Dating the film is a hippie commune led by a Dennis Hopper wannabe who all believe in spreading the word of the Lord. The best scene in the film is probably when werewolf Mathews charges out of the forest at their campsite prompting the cult leader to holler the Lord’s name in vain, “Jesus Christ!” as he and his disciples head for the nearest car or VW minivan. When Mathews estranged wife, Elaine Devry, joins the family at the cottage the boy is trying to convince his mother that Dad has gone bad in a very hairy way. When she finally sees a threatening paw smash thru a garage door, the producers should have put the song, I’m a Believer, blaring on the soundtrack.
You’ll get no more out of me on the shenanigans still to come. HOLD IT! SPOILER ALERT! Can’t help myself. I just loved the final bit where the entire county open fire like it’s the end of Bonnie and Clyde right in front of the boy who knows it’s his Dad under the puppy dog make up. The film itself plays pretty much like an NBC Sunday night movie of the week and I’m kind of surprised Bradford Dillman and David Janssen didn’t turn up from one county over where they we’re filming Moon of the Wolf. Janssen and Wilke could have teamed up to take out two unlikely werewolves as opposed to just one.
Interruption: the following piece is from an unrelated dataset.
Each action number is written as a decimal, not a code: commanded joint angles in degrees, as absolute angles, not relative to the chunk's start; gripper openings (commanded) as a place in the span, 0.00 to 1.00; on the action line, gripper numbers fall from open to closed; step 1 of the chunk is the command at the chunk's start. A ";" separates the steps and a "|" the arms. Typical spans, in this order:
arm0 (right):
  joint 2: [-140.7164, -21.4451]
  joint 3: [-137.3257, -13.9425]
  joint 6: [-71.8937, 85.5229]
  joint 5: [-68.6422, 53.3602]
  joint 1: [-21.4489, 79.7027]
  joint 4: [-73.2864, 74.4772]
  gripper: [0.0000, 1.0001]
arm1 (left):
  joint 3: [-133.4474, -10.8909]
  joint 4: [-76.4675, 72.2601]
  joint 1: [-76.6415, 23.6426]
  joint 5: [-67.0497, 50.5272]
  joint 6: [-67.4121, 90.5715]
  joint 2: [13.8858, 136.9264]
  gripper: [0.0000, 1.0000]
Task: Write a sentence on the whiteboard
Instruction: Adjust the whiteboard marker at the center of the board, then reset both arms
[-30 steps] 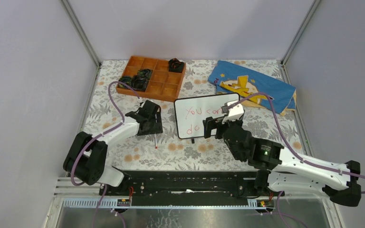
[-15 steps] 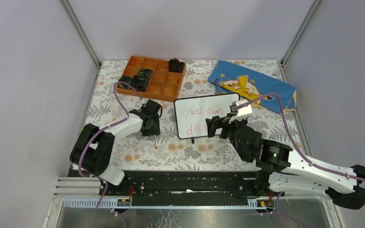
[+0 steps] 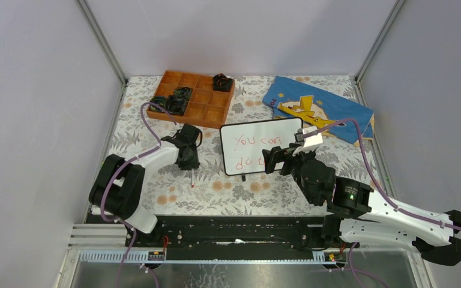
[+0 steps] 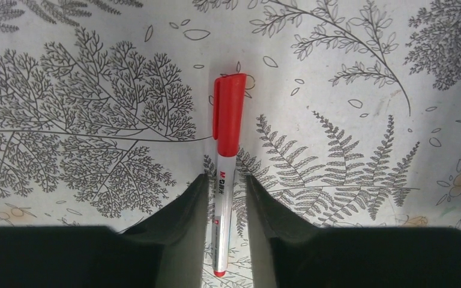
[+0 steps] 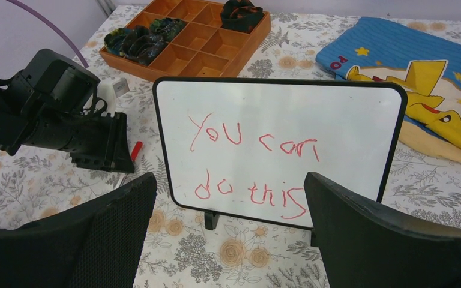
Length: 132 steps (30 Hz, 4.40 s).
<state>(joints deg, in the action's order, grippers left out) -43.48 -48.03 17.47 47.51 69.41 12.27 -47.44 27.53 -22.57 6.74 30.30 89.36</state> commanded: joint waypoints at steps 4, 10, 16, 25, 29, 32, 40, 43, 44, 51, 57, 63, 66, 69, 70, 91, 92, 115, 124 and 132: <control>-42.71 -51.63 17.86 47.81 69.04 14.37 1.00 | -47.27 25.96 -22.08 5.00 29.65 83.60 0.65; -45.62 -58.62 13.23 47.57 69.04 16.70 1.00 | -49.48 25.71 -22.11 7.14 30.83 69.55 0.95; -53.65 -69.57 8.13 49.36 69.05 16.50 1.00 | -57.62 25.80 -22.12 7.99 29.34 57.15 0.99; -68.61 -89.98 -6.62 64.45 62.99 -6.79 1.00 | -79.98 26.65 -26.65 20.84 31.50 58.47 0.99; -78.98 -110.59 -4.15 58.74 56.74 3.78 1.00 | -92.12 31.62 -29.79 23.77 29.16 63.77 0.99; -83.92 -118.93 -11.79 57.66 56.27 -1.16 1.00 | -97.80 31.32 -33.57 24.34 24.47 65.69 0.99; -76.21 -97.68 -45.84 52.73 68.07 -39.07 1.00 | -103.52 27.58 -41.24 27.36 13.26 65.49 0.99; -71.63 -88.42 -50.11 54.25 73.30 -39.63 1.00 | -101.04 25.87 -41.68 28.24 12.22 63.57 0.99; -69.60 -86.53 -46.74 54.98 73.76 -35.00 1.00 | -100.38 25.73 -42.00 28.66 11.95 63.10 0.99; -52.43 -76.46 -28.48 56.50 73.76 -11.95 1.00 | -91.77 20.55 -44.38 31.71 6.86 56.57 0.99; -47.34 -75.43 -29.28 62.99 73.73 -10.99 1.00 | -92.05 20.63 -44.56 30.99 7.18 55.82 0.99; -47.71 -83.24 -24.19 59.56 73.74 -13.10 1.00 | -94.10 19.13 -44.50 27.58 7.64 56.80 0.99; -52.87 -90.78 -24.88 59.78 73.74 -13.87 1.00 | -94.92 18.77 -44.55 26.73 8.35 57.48 0.99; -58.14 -97.97 -22.09 59.41 73.74 -8.50 1.00 | -95.26 18.77 -44.51 26.24 9.31 57.86 0.99; -59.79 -100.10 -20.93 59.38 73.78 -5.20 1.00 | -95.13 18.73 -44.51 25.98 9.70 57.86 0.99; -63.95 -94.78 9.18 31.81 47.94 12.00 1.00 | -93.42 17.40 -44.53 24.16 8.52 55.45 0.99; -63.57 -93.66 8.67 32.54 47.93 11.60 1.00 | -93.35 17.42 -44.56 24.30 8.38 55.27 0.99; -62.30 -89.03 7.05 34.46 48.34 13.30 0.99 | -93.06 20.75 -44.23 24.69 8.78 55.05 0.99; -62.30 -89.03 7.05 34.46 48.34 13.30 0.99 | -93.06 20.75 -44.23 24.69 8.78 55.05 0.99; -62.30 -89.03 7.05 34.46 48.34 13.30 0.99 | -93.06 20.75 -44.23 24.69 8.78 55.05 0.99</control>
The reality here is that I never saw this film as a kid. If I had it would probably have been a nostalgic trip back to a film that gave me some goose bumps at the time. Something akin to my love of all things Carl Kolchak and The Night Stalker. I never get enough of McGavin’s two films and the short lived series. Still I’m glad I finally caught up with this one and who knows, maybe a second or third viewing might turn my opinion around on it. Someday if I ever have some grandkids, I’ll be sure to let them have a look at it for a tame, parental guided scare. That way they’ll have the nostalgic look back at it in the year 2073 upon it’s 100th anniversary.